Standard abbreviations
- Bluebook: Va. Tax Rev.
- ISO 4: Va. Tax Rev.

Indexing
- ISSN: 0735-9004

Links
- Journal homepage;

= Virginia Tax Review =

The Virginia Tax Review (VTR) is one of the oldest student-run law journals at the University of Virginia School of Law, and is the only journal at the Law School to deal exclusively with tax and corporate topics. It is consistently one of the most influential tax law journals, alongside the Tax Law Review and the Florida Tax Review. VTR publishes three times annually. The journal is devoted to matters related to federal taxation. The current editor-in-chief is Ronald Petersen.

==History and profile==
The Virginia Tax Review was founded in the Spring of 1980 by George Howell and Donald Delson, and the first issue was published in the Spring of 1981. VTR received its initial funding from Mortimer Caplin, an alumnus of the University of Virginia, who was Commissioner of Internal Revenue during the Kennedy administration and founder of the firm of Caplin and Drysdale.

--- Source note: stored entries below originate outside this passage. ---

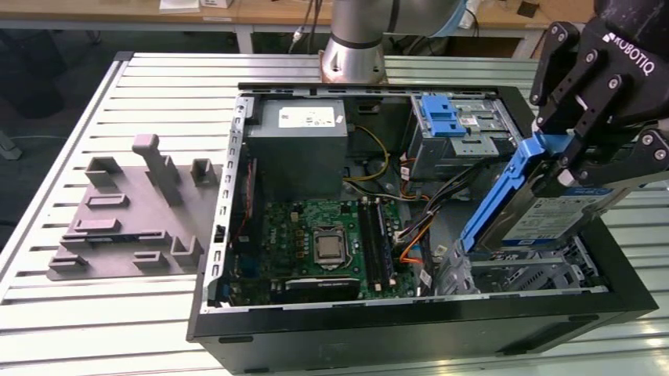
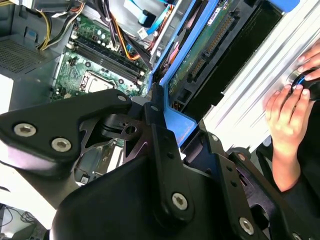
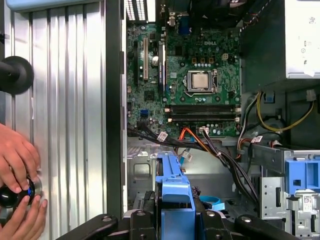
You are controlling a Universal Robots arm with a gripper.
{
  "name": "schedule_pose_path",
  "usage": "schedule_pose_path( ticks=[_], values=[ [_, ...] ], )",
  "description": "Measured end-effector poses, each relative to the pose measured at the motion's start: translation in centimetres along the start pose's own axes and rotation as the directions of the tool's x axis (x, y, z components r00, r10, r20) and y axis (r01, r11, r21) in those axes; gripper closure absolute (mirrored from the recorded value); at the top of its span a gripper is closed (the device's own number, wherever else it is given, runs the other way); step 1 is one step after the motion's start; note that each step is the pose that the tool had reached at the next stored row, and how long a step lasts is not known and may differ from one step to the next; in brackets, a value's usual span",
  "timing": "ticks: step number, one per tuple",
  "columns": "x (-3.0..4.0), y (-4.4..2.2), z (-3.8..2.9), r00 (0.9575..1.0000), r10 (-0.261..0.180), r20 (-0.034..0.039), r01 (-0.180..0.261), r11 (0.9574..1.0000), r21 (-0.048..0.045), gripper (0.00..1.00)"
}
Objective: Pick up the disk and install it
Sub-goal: 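Insert the disk into the insertion slot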
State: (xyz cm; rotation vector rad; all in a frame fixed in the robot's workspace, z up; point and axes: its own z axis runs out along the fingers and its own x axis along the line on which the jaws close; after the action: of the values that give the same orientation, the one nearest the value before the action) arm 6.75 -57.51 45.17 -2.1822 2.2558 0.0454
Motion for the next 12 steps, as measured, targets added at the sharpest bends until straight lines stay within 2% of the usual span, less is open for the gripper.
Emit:
schedule_pose_path(
  ticks=[6, 12],
  values=[
    [-0.02, -0.51, 0.21, 1.0000, 0.000, 0.0000, 0.000, 1.0000, 0.0000, 0.64],
    [-0.04, -0.60, 0.55, 1.0000, 0.001, 0.0001, -0.001, 1.0000, 0.0000, 0.64]
  ],
)
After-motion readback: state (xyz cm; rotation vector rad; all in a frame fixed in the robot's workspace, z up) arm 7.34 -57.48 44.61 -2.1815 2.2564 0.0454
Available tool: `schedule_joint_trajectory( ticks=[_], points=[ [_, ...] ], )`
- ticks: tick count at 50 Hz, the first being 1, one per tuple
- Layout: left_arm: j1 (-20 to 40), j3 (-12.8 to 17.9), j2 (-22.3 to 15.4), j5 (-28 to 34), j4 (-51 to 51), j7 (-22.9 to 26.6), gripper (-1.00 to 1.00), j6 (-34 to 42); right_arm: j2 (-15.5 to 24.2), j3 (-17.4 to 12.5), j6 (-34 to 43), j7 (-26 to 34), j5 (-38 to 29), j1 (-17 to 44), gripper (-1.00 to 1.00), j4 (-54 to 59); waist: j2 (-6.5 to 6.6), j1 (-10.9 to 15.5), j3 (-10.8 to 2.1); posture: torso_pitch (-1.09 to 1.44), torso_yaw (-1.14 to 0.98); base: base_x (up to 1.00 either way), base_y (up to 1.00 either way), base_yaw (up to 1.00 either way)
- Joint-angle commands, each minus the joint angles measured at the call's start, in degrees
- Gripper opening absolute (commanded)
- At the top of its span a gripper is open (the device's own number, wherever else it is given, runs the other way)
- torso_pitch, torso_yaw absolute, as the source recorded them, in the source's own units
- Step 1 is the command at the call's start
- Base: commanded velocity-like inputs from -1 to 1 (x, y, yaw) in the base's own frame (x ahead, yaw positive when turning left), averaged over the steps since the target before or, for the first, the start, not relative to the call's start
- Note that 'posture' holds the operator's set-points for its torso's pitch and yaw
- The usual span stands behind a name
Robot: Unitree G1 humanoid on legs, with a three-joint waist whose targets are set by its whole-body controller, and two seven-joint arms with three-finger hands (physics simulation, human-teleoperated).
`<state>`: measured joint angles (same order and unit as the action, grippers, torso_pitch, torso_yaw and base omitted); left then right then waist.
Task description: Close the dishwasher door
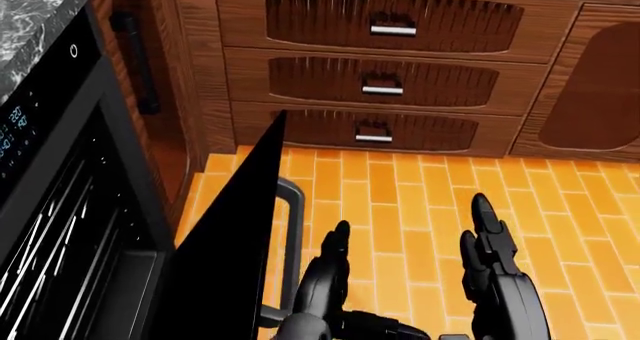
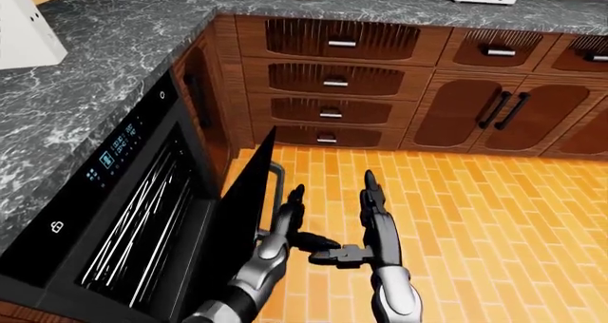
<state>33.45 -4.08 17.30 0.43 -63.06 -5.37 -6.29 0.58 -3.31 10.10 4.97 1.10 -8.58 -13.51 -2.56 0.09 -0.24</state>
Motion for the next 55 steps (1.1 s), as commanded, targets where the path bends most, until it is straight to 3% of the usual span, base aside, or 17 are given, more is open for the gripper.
schedule_joint_trajectory(
  ticks=[1, 9, 28, 40, 48, 55],
  points=[
    [3.22, 0.61, 0.78, -0.77, -1.14, -0.10, 1.00, -4.29, 0.25, -0.40, -1.94, 0.03, 0.11, 0.80, 1.00, -2.31, -0.20, 0.05, -1.28, 0.00, 0.00, 0.00, 0.00, 0.00],
    [2.25, 1.42, 1.59, 1.02, -7.26, 0.55, 1.00, -7.81, 0.11, -0.32, -1.85, 0.12, 0.17, 0.55, 1.00, -2.76, -0.07, 0.02, -1.47, 0.00, 0.00, 0.00, 0.00, 0.00],
    [-10.26, 0.45, 2.74, 12.32, -13.44, 3.50, 1.00, -19.17, -0.09, 0.58, -1.10, 0.06, 0.05, -0.87, 1.00, -5.24, -0.02, -0.20, -1.08, 0.00, 0.00, 0.00, 0.00, 0.00],
    [-15.46, 0.72, -1.28, 23.33, -16.08, 1.59, 1.00, -18.31, -0.18, 0.55, -1.07, -0.01, -0.02, -0.85, 1.00, -5.45, 0.24, -0.44, -1.07, 0.00, 0.00, 0.00, 0.00, 0.00],
    [-15.42, 5.63, -5.23, 25.49, -16.71, 2.47, 1.00, -16.86, -0.13, 0.85, -1.72, -0.26, 0.13, 0.07, 1.00, -3.34, 0.77, -0.55, -1.26, 0.00, 0.00, 0.00, 0.00, 0.00],
    [-13.51, 10.39, -7.63, 24.52, -16.84, 3.70, 1.00, -9.72, -0.10, 0.69, -1.76, -0.35, 0.42, -0.09, 1.00, -3.79, 1.22, -0.53, -1.39, 0.00, 0.00, 0.00, 0.00, 0.00]
  ],
)
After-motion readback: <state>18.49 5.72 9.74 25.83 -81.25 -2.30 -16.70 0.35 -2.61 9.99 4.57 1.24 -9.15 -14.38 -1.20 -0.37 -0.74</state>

As of 2022, the Virginia Tax Review ranked among the top specialty journals, and routinely published authors from top-fourteen law schools. At that time, it was among the top-ranked tax law journals based on a combined score of impact, case cites, journal cites, cites/cost and currency factors. It complements the University of Virginia's highly ranked curriculum in tax law.